The shipping channels would have to be placed under private
ownership. The owner of the shipping channel would have to
co-operate with all other property owners to ensure a
harmonious relationship. In order to remain in business, the
shipping channels would have to stay navigable. Since
erosion in the St. Clair River has been identified as one
possible cause of water being lost from the lakes upstream,
private co-operative action would be needed to resolve that
Co-operation between owners of waterfront property on either
side of the river and the shipping company could result in
waterfront property being extended further into the channel.
The extension could be built on a foundation of rocks and
boulders supplied by the shipping company and other affected
property owners. The shipping company could also obtain
permission and co-operation from other property owners to
lay a row of rocks and boulders on the riverbed.

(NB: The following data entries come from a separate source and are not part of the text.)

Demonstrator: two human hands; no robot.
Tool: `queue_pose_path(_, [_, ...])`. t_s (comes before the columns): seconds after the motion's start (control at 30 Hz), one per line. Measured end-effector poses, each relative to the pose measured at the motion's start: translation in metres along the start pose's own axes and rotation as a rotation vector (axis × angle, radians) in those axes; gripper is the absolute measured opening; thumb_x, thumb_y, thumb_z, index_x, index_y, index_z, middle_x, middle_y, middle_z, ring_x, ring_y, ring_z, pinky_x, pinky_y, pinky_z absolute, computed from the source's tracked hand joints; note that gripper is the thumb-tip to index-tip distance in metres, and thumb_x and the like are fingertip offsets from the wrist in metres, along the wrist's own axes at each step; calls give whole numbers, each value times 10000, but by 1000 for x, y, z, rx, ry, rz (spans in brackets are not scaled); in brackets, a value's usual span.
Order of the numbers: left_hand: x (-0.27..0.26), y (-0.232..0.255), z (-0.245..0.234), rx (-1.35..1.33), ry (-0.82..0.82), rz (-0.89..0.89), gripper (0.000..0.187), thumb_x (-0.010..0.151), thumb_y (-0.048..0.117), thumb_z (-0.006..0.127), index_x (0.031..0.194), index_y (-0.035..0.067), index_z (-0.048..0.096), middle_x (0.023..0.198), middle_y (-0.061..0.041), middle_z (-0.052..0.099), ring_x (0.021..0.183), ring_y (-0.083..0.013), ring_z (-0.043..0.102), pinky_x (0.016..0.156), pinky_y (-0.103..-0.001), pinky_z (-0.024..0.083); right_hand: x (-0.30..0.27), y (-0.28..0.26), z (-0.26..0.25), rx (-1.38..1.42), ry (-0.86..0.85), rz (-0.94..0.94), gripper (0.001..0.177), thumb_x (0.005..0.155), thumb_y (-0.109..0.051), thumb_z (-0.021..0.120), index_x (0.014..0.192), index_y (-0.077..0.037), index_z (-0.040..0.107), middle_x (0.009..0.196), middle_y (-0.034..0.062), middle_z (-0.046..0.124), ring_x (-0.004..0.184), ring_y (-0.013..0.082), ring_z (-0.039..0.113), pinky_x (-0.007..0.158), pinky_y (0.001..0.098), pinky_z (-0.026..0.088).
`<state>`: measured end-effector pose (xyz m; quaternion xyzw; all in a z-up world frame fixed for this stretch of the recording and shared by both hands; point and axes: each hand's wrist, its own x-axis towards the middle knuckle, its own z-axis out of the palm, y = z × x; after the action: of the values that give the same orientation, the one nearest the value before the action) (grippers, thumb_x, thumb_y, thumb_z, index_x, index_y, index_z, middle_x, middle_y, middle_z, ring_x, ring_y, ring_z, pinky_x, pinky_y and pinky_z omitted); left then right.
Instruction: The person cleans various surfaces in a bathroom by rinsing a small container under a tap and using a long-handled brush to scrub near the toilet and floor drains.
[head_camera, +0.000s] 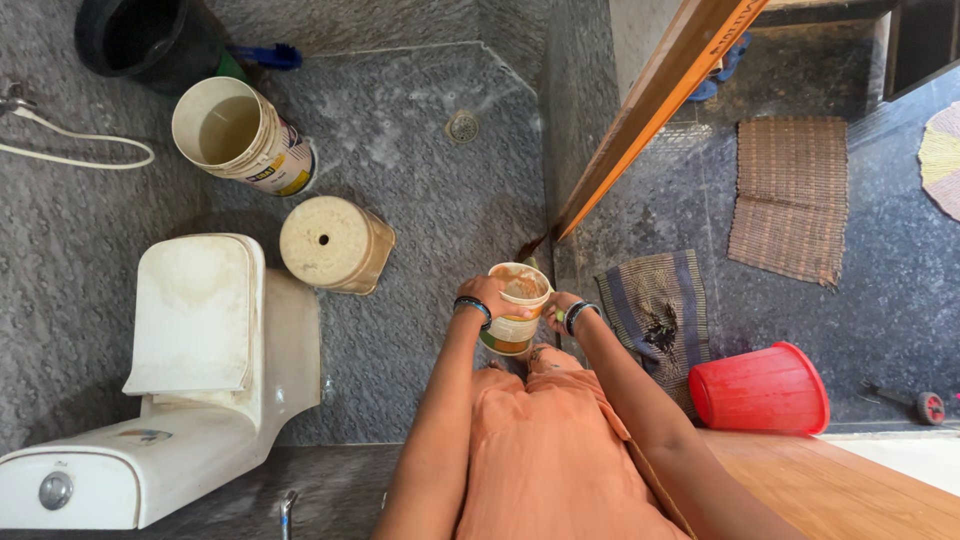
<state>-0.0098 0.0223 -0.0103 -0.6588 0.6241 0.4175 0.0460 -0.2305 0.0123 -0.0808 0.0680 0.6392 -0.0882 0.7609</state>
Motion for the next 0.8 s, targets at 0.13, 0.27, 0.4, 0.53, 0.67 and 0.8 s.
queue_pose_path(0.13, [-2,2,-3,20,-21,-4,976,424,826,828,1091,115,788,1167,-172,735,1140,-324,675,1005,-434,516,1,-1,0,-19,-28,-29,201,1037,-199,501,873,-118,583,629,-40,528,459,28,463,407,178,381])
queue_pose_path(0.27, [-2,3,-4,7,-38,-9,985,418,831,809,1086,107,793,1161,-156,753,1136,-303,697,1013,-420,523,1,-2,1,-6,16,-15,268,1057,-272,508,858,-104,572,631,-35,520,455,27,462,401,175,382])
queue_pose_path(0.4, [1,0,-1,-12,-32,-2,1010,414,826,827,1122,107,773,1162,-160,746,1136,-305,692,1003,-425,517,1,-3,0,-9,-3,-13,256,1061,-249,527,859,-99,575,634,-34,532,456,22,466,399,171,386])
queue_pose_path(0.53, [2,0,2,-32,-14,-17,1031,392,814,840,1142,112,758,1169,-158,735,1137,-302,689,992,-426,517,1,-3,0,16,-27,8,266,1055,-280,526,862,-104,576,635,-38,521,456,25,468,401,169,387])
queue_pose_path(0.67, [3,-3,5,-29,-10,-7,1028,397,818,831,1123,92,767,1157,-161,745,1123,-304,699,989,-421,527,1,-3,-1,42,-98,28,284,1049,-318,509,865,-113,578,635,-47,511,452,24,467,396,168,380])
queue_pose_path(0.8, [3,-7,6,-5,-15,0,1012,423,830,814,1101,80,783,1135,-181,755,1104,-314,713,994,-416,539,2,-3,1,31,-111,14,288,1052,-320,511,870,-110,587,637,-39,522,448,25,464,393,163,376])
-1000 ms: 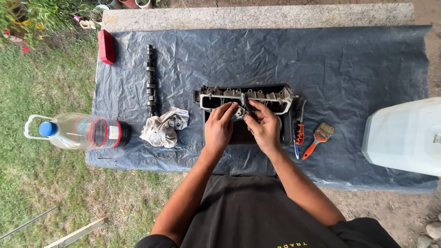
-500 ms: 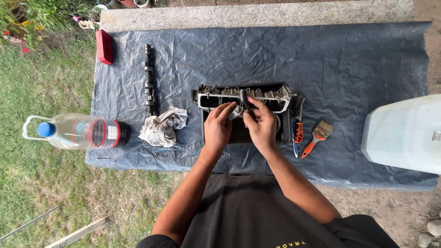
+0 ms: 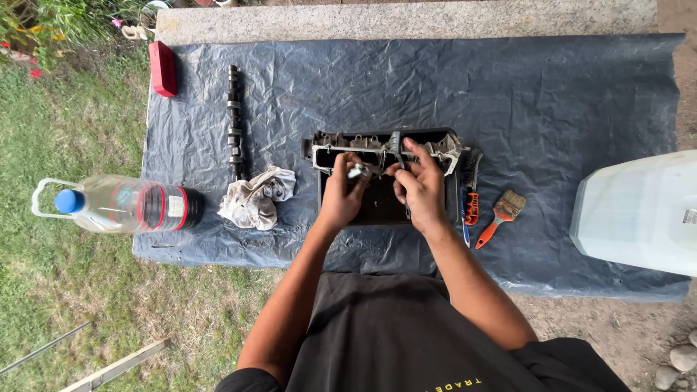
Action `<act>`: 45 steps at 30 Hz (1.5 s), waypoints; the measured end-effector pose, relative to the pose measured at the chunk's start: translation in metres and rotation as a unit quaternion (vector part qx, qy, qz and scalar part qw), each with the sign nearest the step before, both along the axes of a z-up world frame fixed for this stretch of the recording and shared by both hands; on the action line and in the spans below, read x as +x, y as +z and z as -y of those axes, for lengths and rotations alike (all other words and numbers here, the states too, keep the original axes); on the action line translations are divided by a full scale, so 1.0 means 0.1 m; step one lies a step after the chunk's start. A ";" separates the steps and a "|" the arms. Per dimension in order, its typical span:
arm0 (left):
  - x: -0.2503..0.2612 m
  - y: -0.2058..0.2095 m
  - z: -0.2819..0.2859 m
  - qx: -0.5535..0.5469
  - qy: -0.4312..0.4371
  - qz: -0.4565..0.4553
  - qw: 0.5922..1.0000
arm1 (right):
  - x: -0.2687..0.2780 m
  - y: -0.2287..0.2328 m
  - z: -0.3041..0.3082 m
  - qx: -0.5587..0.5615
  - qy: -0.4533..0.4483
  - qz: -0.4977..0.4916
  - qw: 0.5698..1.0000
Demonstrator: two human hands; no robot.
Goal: The person cleans small metal engine components by hand, dipping them into a black tray filled with liquid and scrubbing them. They repeatedly lift the parts to inspect them and then return them to the tray for further cleaning.
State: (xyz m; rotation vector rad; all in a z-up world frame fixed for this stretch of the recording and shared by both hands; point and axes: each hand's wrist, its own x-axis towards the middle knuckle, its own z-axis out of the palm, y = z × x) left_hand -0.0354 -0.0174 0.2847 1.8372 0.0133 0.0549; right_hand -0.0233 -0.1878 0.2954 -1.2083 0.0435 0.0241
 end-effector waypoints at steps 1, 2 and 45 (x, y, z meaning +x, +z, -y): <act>0.01 -0.02 -0.04 0.000 0.000 0.001 1.000 | 0.00 -0.02 0.01 0.000 0.000 0.001 1.000; 0.03 -0.04 -0.08 -0.012 0.000 -0.009 1.000 | 0.01 -0.04 0.02 -0.002 0.002 -0.001 1.000; -0.23 0.44 0.28 -0.488 0.116 -0.188 0.844 | -0.02 -0.28 0.00 0.039 0.021 -0.036 0.998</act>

Over a thousand years ago the ancient Mayan engineers originated
this approach to reduce the rate at which water flowed
through tributaries that fed into larger rivers.
Their technique prevented mass flooding downriver. The Mayan
technique could be used on the floor of the St. Clair River
to reduce the volume flow rate of water from Lake Huron into
Lake St. Clair.
The approach would have to be approved by
owners of nearby waterfront properties and owners of local
fishing farms who may operate in the river. The spaces
between the rocks and boulders could become habitat for
certain fish species. There may be enough space between the
row of boulders and the keels of ships to install certain
designs of kinetic turbines across the river to generate
electric power for local use.
Reducing the water flow rate through the St. Clair River may
only be a partial solution. Other research has suggested
that changing weather pattern may result in more rainfall in
Northern Canada. That rainfall will supply rivers that flow
into Hudson Bay. There is a possibility that some of that
water could be diverted into Lake Nipigon that empties into
Lake Superior. A free market approach would involve
negotiation and co-operation with landowners in Northwestern
Ontario whose property is located at higher elevation than
Lake Nipigon and within the watershed that feeds into Hudson
Bay. Successful and mutually beneficial negotiation could
result in some of that water being diverted into Lake
Nipigon and into the Great Lakes system.